Я всё время думаю: как это мне удалось её заполучить тогда, двадцать лет назад, в молодости? Ведь взял я чем-то её, как-то покорил, привлёк, завлёк?.. Это потом, через пять, десять лет возникли эти разочарованные вздохи в постели, после близости. Отвернётся, бывало, словно её обидели, а когда я снова приступаю к ней, – усмехнется, и смотрит эдак, – мол, ну чего тебе надобно, букашечка?..

Тёплые нотки появлялись в её голосе и манере только – если касалось дочки.

Всё началось (или – закончилось) с дочкиного юридического колледжа.

Они – жена и дочь – вычитали об этом лондонском колледже в брошюрке по изучению английского языка. Условия были такие: конкурс рефератов о культуре Англии. То есть – всего лишь написать хорошее сочинение. А в этом с нашей девочкой мало кто мог сравниться. Ну и нужны были какие-то небольшие деньги.

Так жена и сказала – небольшие.

Они, девочки, вначале отнеслись к этой затее как к игре: а вот получится или нет? Сможем – или нет? Хуже мы других? Или лучше?

И всё получилось.

Дочка вошла в десятку лучших по реферату, выдержала конкурс. Теперь оставалось заплатить деньги, и моя дочь будет учиться в Лондоне. Мог ли я когда-нибудь при социализме помыслить об этом?

Игра моих девочек неожиданно привела к успеху. Нужно было всего лишь заплатить деньги.

Небольшие, по мнению жены.

Десять тысяч долларов. Сразу. И потом – по пять за каждый год обучения из двух.

Но я-то отчётливо понимал, что двадцать тысяч баксов, которые казались издали не очень-то большими деньгами, – для нас деньги огромные, немыслимые. Собственно говоря, таких денег я никогда в руках не держал.

Денег таких у нас не было.

Конечно, я отложил немного, скрывая это от девочек. Бог свидетель, я откладывал не для себя. Я копил для будущего. На дочкину свадьбу. На дочкину квартиру. Я хотел, чтоб она была независима даже от самого разлюбимого мужа. Я никогда не думал, что придется платить за учебу, я рассчитывал, что она получит высшее образование бесплатно. Ведь дочка всегда легко успевала в школе.

Но как я ни откладывал, как ни экономил, мне удалось скопить – для них, и в тайне от них – всего лишь пять тысяч семьсот долларов.

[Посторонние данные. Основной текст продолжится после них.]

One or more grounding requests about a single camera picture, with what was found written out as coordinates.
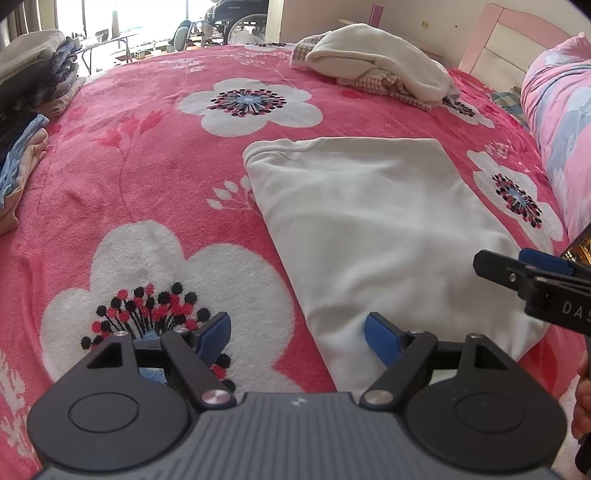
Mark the peach folded garment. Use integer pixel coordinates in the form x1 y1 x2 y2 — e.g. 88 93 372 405
0 129 51 237

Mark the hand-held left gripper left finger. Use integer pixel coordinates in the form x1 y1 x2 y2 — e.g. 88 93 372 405
84 311 237 411

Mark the person's right hand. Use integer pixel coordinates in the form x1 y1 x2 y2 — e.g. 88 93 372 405
573 374 591 447

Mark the light blue folded garment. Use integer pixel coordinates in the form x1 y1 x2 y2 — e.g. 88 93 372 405
0 114 50 208

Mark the white plastic bag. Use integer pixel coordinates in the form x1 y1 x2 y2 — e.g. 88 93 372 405
228 30 267 47

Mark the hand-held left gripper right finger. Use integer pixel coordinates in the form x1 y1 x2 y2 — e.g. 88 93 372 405
359 312 509 411

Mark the pink floral quilt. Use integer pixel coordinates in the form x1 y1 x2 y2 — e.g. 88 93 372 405
521 32 591 241

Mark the stack of folded clothes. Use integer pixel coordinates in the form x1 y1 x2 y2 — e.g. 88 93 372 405
0 28 88 121

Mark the beige curtain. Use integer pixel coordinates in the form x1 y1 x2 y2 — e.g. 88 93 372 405
7 0 58 33

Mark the black folded garment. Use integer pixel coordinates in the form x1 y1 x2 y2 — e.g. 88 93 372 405
0 111 36 154

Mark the red floral blanket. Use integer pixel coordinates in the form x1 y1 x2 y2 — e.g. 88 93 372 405
0 41 591 478

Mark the white sweatshirt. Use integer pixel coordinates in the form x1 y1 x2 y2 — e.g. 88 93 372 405
242 137 550 400

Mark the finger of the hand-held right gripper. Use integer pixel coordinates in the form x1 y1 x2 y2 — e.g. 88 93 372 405
518 248 579 276
473 249 537 293

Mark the pink headboard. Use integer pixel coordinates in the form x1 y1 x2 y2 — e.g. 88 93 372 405
459 4 587 89

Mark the wheelchair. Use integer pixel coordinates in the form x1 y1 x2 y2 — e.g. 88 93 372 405
203 0 269 45

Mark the folding table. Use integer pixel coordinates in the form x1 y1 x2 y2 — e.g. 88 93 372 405
74 31 139 75

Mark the blue checked pillow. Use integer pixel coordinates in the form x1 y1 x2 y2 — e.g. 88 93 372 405
490 88 530 128

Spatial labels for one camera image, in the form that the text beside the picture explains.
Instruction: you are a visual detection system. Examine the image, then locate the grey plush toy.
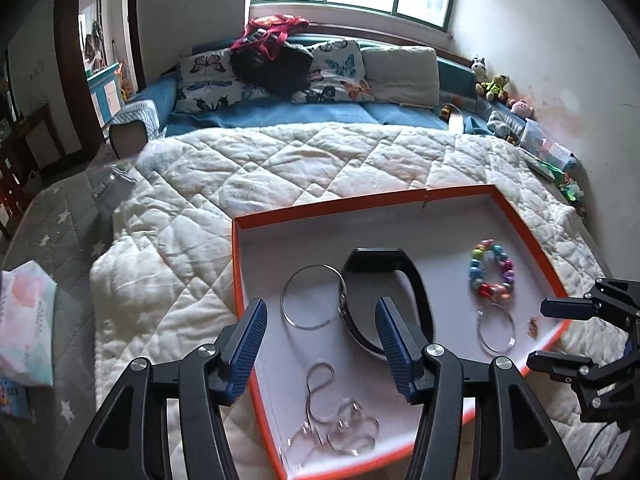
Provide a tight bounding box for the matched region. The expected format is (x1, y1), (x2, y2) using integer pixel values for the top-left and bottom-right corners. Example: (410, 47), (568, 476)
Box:
(486, 110), (526, 141)

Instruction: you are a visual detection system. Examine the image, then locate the grey star mat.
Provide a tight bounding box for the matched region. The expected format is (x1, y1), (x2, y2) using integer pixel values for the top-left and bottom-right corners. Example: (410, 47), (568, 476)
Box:
(0, 157), (151, 480)

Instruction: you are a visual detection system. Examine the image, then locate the dark wooden cabinet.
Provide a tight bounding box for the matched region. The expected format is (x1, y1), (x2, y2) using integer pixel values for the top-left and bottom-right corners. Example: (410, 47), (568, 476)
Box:
(0, 50), (66, 241)

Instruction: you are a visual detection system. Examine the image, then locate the white quilt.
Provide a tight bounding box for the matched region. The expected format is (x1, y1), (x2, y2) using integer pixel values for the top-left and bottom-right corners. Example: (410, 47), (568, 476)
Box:
(90, 122), (621, 480)

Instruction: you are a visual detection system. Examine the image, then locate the black cable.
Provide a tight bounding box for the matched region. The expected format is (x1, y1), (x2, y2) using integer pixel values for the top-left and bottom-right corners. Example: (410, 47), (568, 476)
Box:
(575, 420), (618, 480)

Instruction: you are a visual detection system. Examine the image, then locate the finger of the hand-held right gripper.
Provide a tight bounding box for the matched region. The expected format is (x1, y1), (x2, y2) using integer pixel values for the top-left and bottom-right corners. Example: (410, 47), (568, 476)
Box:
(526, 349), (621, 396)
(540, 278), (640, 322)

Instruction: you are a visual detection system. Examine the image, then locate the clear plastic box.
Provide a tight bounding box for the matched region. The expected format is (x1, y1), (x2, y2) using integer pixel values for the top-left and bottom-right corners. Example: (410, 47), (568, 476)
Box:
(519, 119), (578, 171)

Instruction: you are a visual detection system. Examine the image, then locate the black band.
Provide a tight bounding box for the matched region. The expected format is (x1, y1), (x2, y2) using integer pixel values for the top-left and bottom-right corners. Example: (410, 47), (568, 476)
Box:
(339, 247), (436, 361)

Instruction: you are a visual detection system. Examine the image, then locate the small silver bangle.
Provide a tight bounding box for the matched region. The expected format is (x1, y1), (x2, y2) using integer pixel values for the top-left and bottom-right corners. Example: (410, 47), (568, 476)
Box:
(476, 303), (517, 357)

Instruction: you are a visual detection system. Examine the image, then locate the plain grey pillow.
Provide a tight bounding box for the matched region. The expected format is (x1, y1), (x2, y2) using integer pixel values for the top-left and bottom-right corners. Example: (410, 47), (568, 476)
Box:
(360, 46), (441, 107)

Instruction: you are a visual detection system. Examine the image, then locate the blue patterned bolster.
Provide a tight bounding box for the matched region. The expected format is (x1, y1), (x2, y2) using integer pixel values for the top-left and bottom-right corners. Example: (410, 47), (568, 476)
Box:
(109, 79), (178, 161)

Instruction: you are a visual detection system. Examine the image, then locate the colourful bead bracelet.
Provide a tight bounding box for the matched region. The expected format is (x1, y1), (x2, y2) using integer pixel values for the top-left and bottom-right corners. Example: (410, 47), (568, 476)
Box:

И вот теперь они смотрели на меня – как-то странно. Конечно, вечная ирония жены не могла не влиять на дочку. В присутствии матери девочка иногда позволяла себе кое-какие вольности в духе материнских. Но она – добрая девочка, она меня любит, и всегда после очередной выходки прибегала ко мне и пыталась загладить свою вину. И я, конечно, тут же всё прощал.

И вот они смотрели на меня со странным ожиданием. Они надеялись, что я как-то разрешу эту загвоздку с деньгами.

Ведь Лондон – так близок! Какие-то жалкие десять-двадцать тысяч – когда вся Москва полна легендами о миллионных заработках умных людей. Об этом постоянно твердила её двоюродная сестра. Муж сестры, бизнесмен, ездил на «мерседесе» и давал ей на карманные расходы по штуке баксов в месяц.

С одной стороны, жена презирала новых русских, этих безмозглых нуворишей – так принято было в её академическом кругу. Там все были образованные и гордые, но – бедные.